Objective: Conotruncal anomalies can develop aortopathy and/or aortic valve (AV) disease and AV replacement (AVR) is occasionally needed. We report long-term results and examine factors affecting survival following AVR in this group. Methods: We queried the Pediatric Cardiac Care Consortium (PCCC, US database for interventions for congenital heart diseases) to identify patients with repaired conotruncal anomalies and AVR. Long-term outcomes were provided by the PCCC, the US National Death Index, and Organ Procurement and Transplantation Network. Competing risks analysis examined outcomes following AVR (death/transplantation, reoperation) and multivariable regression analysis assessed significant factors. Results: One hundred six children with repaired conotruncal anomalies underwent AVR (1982-2003). Underlying anomaly was truncus (n =40), d-transposition (n =22), type-B interrupted arch (n =16), double-outlet right ventricle (n =12), pulmonary atresia with ventricular septal defect (n = 9), tetralogy of Fallot (n = 6), corrected transposition (n = 1). 18 (17%) had prior aortic valvuloplasty (surgical = 12, percutaneous = 6). Median age at AVR was 6.9 years (interquartile range = 2.5-12.4). AV pathophysiology was regurgitation (n =83, 78%), stenosis (n =9, 9%), and mixed (n = 14, 15%). AVR type was mechanical (n = 72, 68%), homograft (n =21, 20%), and Ross (n = 13, 12%). Operative mortality was 13(12%). Infant age at AVR was risk factor (odds ratio = 55, 95% confidence interval [CI] = 6-539, P = .0006). On competing risks analysis, five years after AVR, 6% died or received transplantation, 20% had reoperation.
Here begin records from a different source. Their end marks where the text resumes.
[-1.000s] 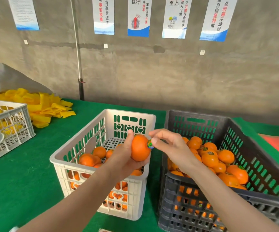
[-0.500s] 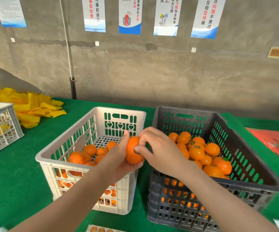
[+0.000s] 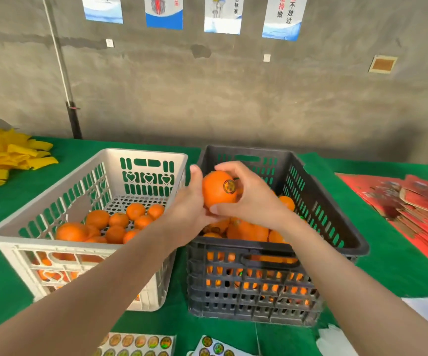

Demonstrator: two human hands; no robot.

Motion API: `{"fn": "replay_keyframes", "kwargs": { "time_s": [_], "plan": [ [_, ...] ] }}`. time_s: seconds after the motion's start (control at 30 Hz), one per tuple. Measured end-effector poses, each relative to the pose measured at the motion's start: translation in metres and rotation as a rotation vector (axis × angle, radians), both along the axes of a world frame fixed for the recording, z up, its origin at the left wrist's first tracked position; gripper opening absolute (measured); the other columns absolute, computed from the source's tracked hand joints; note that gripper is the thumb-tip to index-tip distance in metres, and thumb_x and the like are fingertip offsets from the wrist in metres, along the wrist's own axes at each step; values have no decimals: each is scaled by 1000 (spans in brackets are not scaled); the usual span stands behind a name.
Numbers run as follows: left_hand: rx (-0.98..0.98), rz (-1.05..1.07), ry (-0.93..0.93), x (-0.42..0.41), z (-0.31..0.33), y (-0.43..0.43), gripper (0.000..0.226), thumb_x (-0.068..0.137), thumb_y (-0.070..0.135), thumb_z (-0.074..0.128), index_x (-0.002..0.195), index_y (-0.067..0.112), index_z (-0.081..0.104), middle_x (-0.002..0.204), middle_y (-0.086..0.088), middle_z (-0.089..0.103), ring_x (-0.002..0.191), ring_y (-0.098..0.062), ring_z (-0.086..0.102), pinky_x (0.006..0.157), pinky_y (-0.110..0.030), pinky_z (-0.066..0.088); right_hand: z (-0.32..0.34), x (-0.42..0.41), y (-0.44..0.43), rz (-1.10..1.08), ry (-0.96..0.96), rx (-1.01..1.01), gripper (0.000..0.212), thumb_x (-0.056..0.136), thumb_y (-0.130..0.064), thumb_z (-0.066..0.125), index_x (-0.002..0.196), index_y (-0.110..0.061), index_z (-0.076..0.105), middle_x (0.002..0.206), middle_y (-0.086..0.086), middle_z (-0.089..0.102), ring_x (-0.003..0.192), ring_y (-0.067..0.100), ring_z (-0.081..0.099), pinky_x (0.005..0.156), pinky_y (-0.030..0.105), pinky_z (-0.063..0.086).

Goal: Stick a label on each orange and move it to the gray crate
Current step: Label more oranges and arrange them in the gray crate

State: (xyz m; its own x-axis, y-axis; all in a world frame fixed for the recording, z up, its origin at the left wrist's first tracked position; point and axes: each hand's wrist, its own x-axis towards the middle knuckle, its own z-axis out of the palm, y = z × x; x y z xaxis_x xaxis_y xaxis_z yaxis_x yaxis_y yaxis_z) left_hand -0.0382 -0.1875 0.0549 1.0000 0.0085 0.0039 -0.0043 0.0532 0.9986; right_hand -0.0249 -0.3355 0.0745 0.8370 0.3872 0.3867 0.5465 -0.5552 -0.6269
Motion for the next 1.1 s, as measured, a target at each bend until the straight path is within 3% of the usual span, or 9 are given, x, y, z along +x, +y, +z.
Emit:
{"fn": "replay_keyframes", "kwargs": {
  "time_s": [0.2,0.33,0.47,0.57,0.7,0.77,0.83,1.0,1.1],
  "plan": [
    [902,-19,-279,9,-34,-9,34,101,10,38,135,8,44,107,-15,63,91,-27,60,78,-35,47,-22,47,-66,-215,297,-428,83,66,-20,82,134,-21,34,118,4,54,100,21,55,81,34,49],
    [734,139,-482,2,-48,-8,27,97,4,45,121,4,55,88,-1,59,72,-5,50,63,-9,39,-58,59,-76,-115,536,-761,85,76,-12,74,142,-15,20,103,5,54,78,21,53,53,26,40],
    [564,324,-518,-15,-63,-1,21,93,0,50,114,1,56,89,-5,54,71,-5,49,66,-9,40,-68,71,-82,-120,540,-840,90,84,-7,67,149,-14,6,119,17,54,85,25,50,63,32,38],
    [666,307,-538,-20,-68,6,20,93,-2,50,109,4,61,98,-1,55,79,-1,52,72,-6,42,-66,66,-82,-137,551,-887,98,85,-5,65,152,-15,-6,99,11,57,77,23,54,57,29,40],
    [616,326,-518,-27,-70,7,19,89,-1,59,106,7,60,105,-6,57,89,-10,57,79,-9,47,-49,41,-69,-279,-22,-373,62,82,-18,72,136,-7,45,130,12,54,118,26,52,99,38,43],
    [586,365,-528,-33,-76,9,20,87,3,65,105,9,60,107,-5,54,93,-11,57,83,-12,48,-47,5,-51,-141,-369,109,21,85,-16,64,103,-5,63,97,6,66,86,17,61,76,32,51],
    [548,422,-509,-38,-83,11,22,86,8,68,106,12,59,107,-2,52,96,-13,56,86,-19,49,-67,-39,-31,139,-428,178,13,88,-18,57,79,-9,62,73,-1,61,64,8,54,56,21,44],
    [490,456,-320,-68,-120,17,23,88,12,65,104,22,52,96,10,55,83,2,56,70,-9,46,-179,-87,-7,309,371,-769,44,92,-42,54,69,-4,50,65,12,46,61,27,45,61,37,44],
    [613,258,-44,-90,-158,23,19,90,7,60,101,22,59,87,14,61,76,4,57,65,-4,44,-218,-83,-6,257,516,-909,51,84,-51,61,63,-11,38,61,3,35,56,19,36,54,32,34]
  ]
}}
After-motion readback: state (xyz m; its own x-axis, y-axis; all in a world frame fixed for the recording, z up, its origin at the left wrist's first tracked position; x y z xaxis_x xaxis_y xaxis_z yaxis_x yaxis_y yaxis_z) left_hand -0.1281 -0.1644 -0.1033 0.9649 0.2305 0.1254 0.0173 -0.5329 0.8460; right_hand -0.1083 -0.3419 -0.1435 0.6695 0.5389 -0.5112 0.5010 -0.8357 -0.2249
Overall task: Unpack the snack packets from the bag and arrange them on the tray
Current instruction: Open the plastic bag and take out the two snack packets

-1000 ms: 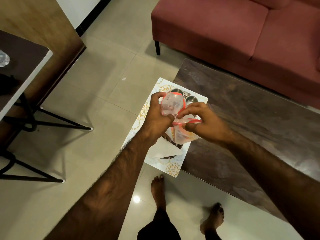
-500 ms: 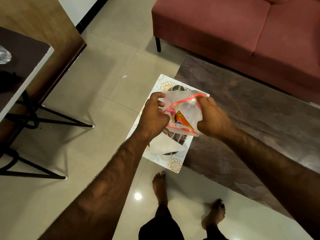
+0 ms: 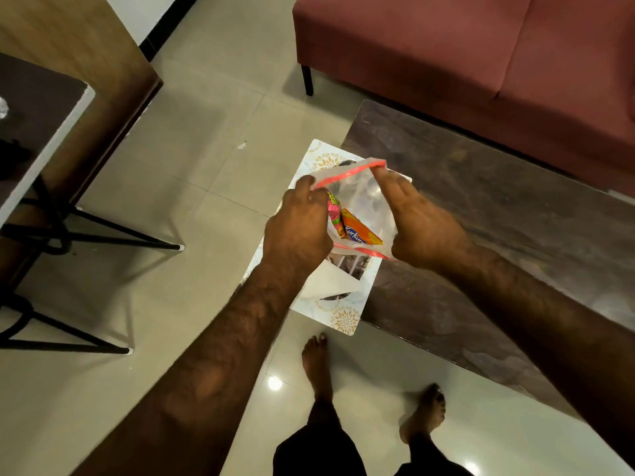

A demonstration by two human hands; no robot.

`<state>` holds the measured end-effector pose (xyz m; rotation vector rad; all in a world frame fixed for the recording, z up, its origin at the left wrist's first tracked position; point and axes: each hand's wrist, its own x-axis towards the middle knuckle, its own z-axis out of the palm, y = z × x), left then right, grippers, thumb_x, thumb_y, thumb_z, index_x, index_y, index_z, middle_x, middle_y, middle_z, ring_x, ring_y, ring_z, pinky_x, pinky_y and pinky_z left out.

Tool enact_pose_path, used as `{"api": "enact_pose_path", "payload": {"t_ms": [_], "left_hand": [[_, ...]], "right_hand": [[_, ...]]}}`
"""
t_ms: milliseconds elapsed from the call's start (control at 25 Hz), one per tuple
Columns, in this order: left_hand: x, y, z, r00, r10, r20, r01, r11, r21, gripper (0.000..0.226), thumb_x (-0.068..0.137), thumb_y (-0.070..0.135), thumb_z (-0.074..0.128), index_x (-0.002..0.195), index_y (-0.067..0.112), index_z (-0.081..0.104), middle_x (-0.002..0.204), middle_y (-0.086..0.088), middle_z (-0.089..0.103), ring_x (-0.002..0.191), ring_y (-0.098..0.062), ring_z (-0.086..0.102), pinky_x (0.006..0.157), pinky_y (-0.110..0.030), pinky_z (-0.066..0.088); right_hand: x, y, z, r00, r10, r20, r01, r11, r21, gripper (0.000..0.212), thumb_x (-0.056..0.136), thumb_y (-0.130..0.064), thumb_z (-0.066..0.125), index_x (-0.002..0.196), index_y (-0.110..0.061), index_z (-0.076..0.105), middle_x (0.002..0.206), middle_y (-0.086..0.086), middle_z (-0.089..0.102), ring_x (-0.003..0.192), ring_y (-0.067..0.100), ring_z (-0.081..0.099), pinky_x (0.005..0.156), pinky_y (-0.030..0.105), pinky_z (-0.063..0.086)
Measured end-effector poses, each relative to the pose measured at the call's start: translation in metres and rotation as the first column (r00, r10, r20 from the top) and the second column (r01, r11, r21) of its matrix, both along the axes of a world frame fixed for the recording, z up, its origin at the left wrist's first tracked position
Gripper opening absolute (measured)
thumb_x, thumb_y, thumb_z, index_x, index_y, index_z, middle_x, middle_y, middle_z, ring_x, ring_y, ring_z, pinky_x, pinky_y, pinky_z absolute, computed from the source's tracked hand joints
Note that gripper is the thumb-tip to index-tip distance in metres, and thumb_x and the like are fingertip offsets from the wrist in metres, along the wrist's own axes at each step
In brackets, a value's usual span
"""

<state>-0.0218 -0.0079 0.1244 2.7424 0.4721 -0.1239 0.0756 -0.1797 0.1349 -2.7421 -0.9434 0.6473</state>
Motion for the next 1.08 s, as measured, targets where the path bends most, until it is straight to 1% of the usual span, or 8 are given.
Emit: {"api": "enact_pose_path", "payload": {"t_ms": [240, 360, 440, 560, 640, 760, 880, 1080], "left_hand": [[0.003, 0.011, 0.006, 0.986, 0.089, -0.142, -0.096, 0.994, -0.042, 0.088, 0.07, 0.032, 0.076, 0.146, 0.024, 0.031, 0.149, -0.007, 0.036, 0.096, -0.038, 0.067, 0.073, -0.038, 0.048], [0.006, 0.009, 0.011, 0.991, 0.019, -0.136, -0.044, 0.981, -0.189, 0.098, 0.069, 0.028, 0.077, 0.151, 0.021, 0.024, 0.153, -0.006, 0.032, 0.106, -0.038, 0.064, 0.083, -0.044, 0.054], [0.011, 0.003, 0.013, 0.991, 0.006, -0.132, -0.042, 0.96, -0.277, 0.103, 0.07, 0.021, 0.079, 0.154, 0.02, 0.019, 0.156, -0.005, 0.032, 0.113, -0.036, 0.062, 0.089, -0.047, 0.056], [0.019, -0.001, 0.013, 0.992, 0.006, -0.127, -0.046, 0.949, -0.311, 0.103, 0.073, 0.021, 0.079, 0.156, 0.02, 0.016, 0.159, -0.007, 0.031, 0.117, -0.037, 0.061, 0.096, -0.047, 0.054], [0.021, -0.001, 0.012, 0.992, -0.003, -0.126, -0.037, 0.95, -0.311, 0.101, 0.075, 0.021, 0.076, 0.156, 0.02, 0.015, 0.161, -0.008, 0.029, 0.117, -0.039, 0.06, 0.096, -0.046, 0.054], [0.018, 0.0, 0.011, 0.991, 0.008, -0.137, -0.053, 0.943, -0.327, 0.1, 0.076, 0.017, 0.075, 0.156, 0.019, 0.014, 0.162, -0.008, 0.027, 0.122, -0.039, 0.058, 0.1, -0.047, 0.053], [0.012, 0.002, 0.008, 0.994, -0.008, -0.112, -0.033, 0.933, -0.358, 0.103, 0.076, 0.012, 0.075, 0.157, 0.019, 0.012, 0.163, -0.006, 0.023, 0.126, -0.036, 0.056, 0.099, -0.041, 0.052], [0.002, 0.006, 0.005, 0.997, -0.004, -0.073, -0.028, 0.902, -0.43, 0.103, 0.076, 0.009, 0.072, 0.157, 0.023, 0.009, 0.163, 0.0, 0.023, 0.129, -0.029, 0.054, 0.1, -0.037, 0.05]], "right_hand": [[0.003, -0.012, 0.01, 0.998, 0.006, 0.066, -0.002, 0.998, -0.057, 0.123, 0.073, -0.026, 0.084, 0.159, -0.044, -0.002, 0.167, 0.004, 0.016, 0.141, 0.036, 0.041, 0.081, 0.052, 0.061], [0.002, -0.016, 0.018, 0.956, -0.064, 0.286, 0.07, 0.998, -0.009, 0.089, 0.082, -0.018, 0.076, 0.155, -0.038, 0.029, 0.16, 0.008, 0.034, 0.139, 0.035, 0.042, 0.092, 0.054, 0.054], [-0.004, -0.009, 0.026, 0.929, -0.038, 0.369, 0.004, 0.996, 0.092, 0.066, 0.082, -0.01, 0.072, 0.142, -0.026, 0.054, 0.151, 0.012, 0.046, 0.135, 0.035, 0.045, 0.096, 0.052, 0.052], [-0.018, 0.016, 0.033, 0.939, 0.157, 0.306, -0.215, 0.963, 0.163, 0.044, 0.076, -0.001, 0.067, 0.116, -0.018, 0.071, 0.123, 0.009, 0.064, 0.111, 0.032, 0.06, 0.075, 0.044, 0.058], [-0.024, 0.037, 0.022, 0.963, 0.224, 0.147, -0.237, 0.968, 0.081, 0.037, 0.077, -0.009, 0.066, 0.113, -0.016, 0.069, 0.11, 0.007, 0.067, 0.097, 0.031, 0.066, 0.072, 0.04, 0.057], [-0.018, 0.061, -0.016, 0.995, 0.088, -0.036, -0.093, 0.981, -0.173, 0.033, 0.086, -0.019, 0.064, 0.117, -0.009, 0.061, 0.11, 0.012, 0.066, 0.096, 0.031, 0.067, 0.074, 0.035, 0.054], [-0.006, 0.073, -0.054, 0.997, -0.046, -0.065, 0.025, 0.957, -0.288, 0.041, 0.089, -0.024, 0.067, 0.123, -0.004, 0.056, 0.118, 0.015, 0.064, 0.107, 0.034, 0.065, 0.075, 0.035, 0.045], [0.0, 0.076, -0.107, 0.982, -0.185, -0.048, 0.155, 0.917, -0.368, 0.058, 0.087, -0.033, 0.07, 0.132, -0.004, 0.047, 0.128, 0.017, 0.06, 0.118, 0.036, 0.059, 0.091, 0.038, 0.047]]}}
Twenty-five years transplant-free survival was 53%. Factors associated with death after hospital discharge included mitral surgery (hazards ratio [HR] = 11, 95% CI =3-39, P = .0002), underlying defect (HR =2, 95% CI =1-5, P = .446). Twenty years transplant-free survival in conotruncal anomalies group was inferior to matched children undergoing AVR for congenital non-conotruncal disease (61% vs 82%, P = .0012). Conclusions: Long-term survival following AVR in children with conotruncal anomalies is inferior to that of isolated congenital AV disease and is linked to an underlying cardiac defect. Although valve type was not associated with survival, infant age was a risk factor for operative mortality. Continuous attrition and high reoperation warrant vigilant monitoring.

Automated summary

This study examined the long-term outcomes and factors affecting survival in children with repaired conotruncal anomalies who underwent aortic valve replacement (AVR). The results showed that 6% of patients died or received transplantation within 5 years after AVR, and 20% required reoperation. The 20-year transplant-free survival in the conotruncal anomalies group was lower than that in matched children with congenital non-conotruncal disease undergoing AVR. This suggests that long-term survival following AVR in children with conotruncal anomalies is inferior and is linked to the underlying cardiac defect.